Death Valley, CA, contains one of the most complete sedimentary records of Cenozoic extension in the Basin and Range continental rift. The oldest syn-extensional formation is the Eocene-Oligocene Titus Canyon Formation (TCF), a terrestrial deposit composed of conglomerates, sandstones, siltstones, and limestones that is exposed in the southern Grapevine and northern Funeral Mountains. The TCF contains a unique assemblage of fossil mammals and potentially records a Paleogene phase of extension not otherwise preserved in Death Valley.
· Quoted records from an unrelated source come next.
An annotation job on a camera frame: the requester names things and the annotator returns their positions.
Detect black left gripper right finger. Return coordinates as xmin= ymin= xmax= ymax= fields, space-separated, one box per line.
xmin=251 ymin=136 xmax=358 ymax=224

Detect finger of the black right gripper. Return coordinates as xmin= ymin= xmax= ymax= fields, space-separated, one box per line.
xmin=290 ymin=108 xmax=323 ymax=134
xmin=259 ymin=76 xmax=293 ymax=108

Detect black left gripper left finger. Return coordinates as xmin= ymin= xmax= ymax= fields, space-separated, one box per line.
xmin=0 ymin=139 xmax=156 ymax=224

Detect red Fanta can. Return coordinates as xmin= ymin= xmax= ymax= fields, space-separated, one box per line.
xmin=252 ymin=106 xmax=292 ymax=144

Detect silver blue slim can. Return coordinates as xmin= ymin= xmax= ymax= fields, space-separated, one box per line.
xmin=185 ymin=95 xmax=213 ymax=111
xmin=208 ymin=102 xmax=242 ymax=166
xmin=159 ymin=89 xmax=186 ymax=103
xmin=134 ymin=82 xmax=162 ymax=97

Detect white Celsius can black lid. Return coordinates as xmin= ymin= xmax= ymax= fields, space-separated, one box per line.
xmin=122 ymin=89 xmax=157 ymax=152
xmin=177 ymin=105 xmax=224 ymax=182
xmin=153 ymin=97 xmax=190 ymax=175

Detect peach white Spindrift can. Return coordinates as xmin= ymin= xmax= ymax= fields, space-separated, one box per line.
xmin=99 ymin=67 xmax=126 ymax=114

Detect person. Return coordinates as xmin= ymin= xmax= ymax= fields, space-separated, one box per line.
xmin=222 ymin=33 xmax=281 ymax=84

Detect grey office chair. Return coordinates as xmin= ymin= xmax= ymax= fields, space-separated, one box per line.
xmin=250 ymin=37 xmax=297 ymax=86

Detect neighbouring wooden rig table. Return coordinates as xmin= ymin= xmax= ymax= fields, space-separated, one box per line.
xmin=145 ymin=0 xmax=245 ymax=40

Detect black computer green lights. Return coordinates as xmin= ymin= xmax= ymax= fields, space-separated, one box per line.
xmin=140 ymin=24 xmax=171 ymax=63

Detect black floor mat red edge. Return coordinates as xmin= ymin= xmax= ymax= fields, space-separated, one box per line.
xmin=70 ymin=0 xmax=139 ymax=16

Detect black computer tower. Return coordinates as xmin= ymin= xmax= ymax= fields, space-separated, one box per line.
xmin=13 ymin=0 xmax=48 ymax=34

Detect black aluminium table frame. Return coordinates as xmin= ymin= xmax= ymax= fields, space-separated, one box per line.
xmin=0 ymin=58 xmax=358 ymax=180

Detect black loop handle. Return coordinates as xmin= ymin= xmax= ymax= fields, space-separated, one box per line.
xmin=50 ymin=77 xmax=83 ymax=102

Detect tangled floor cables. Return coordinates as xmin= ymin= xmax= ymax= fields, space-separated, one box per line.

Efforts to precisely date the TCF and place its fossil localities in stratigraphic context have been hampered by the TCF’s lateral variability, lack of pristine tuffs for radiometric dating, and structural complexity imposed by multiple generations of normal faults. We present 10 detailed measured sections, comprising 2,600 meters of strata, a 1:24,000 scale geologic map, and seven detrital zircon U-Pb analyses for maximum depositional age (MDA) analysis. Our observations lead us to divide the TCF into two members: an older, finer-grained Redbed Member and a younger, coarser-grained Variegated Member. Robust MDA constraints are only available for samples from the Variegated Member (35.0+0.5-0.7 Ma to 30.0+1.5-2.5 Ma); samples from the Redbed Member reveal only a Mesozoic provenance signature. Our new MDA ages, when combined with biostratigraphy, indicate that the Redbed to Variegated Member transition coincides with the Eocene-Oligocene boundary. The detrital zircon age spectra indicate a change in provenance between the members, transitioning from a Sierra Nevada Arc source to a mixture of Sierran and recycled Neoproterozoic and Paleozoic miogeocline, possibly due to an increasing contribution from extensionally exhumed local bedrock. Relocated fossil localities are restricted to the Redbed Member, requiring them to be older than the oldest MDA of 35.0 Ma, consistent with the Duchesnean North American Land Mammal Age assignment of the fossils (Lander, 2019). Changes in sedimentary facies, volcanic input, provenance, and fossil content between the Redbed and Variegated Members at ~35-34 Ma may be a reflection of broader climate cooling and/or more rapid continental extension coincident with the Eocene-Oligocene transition.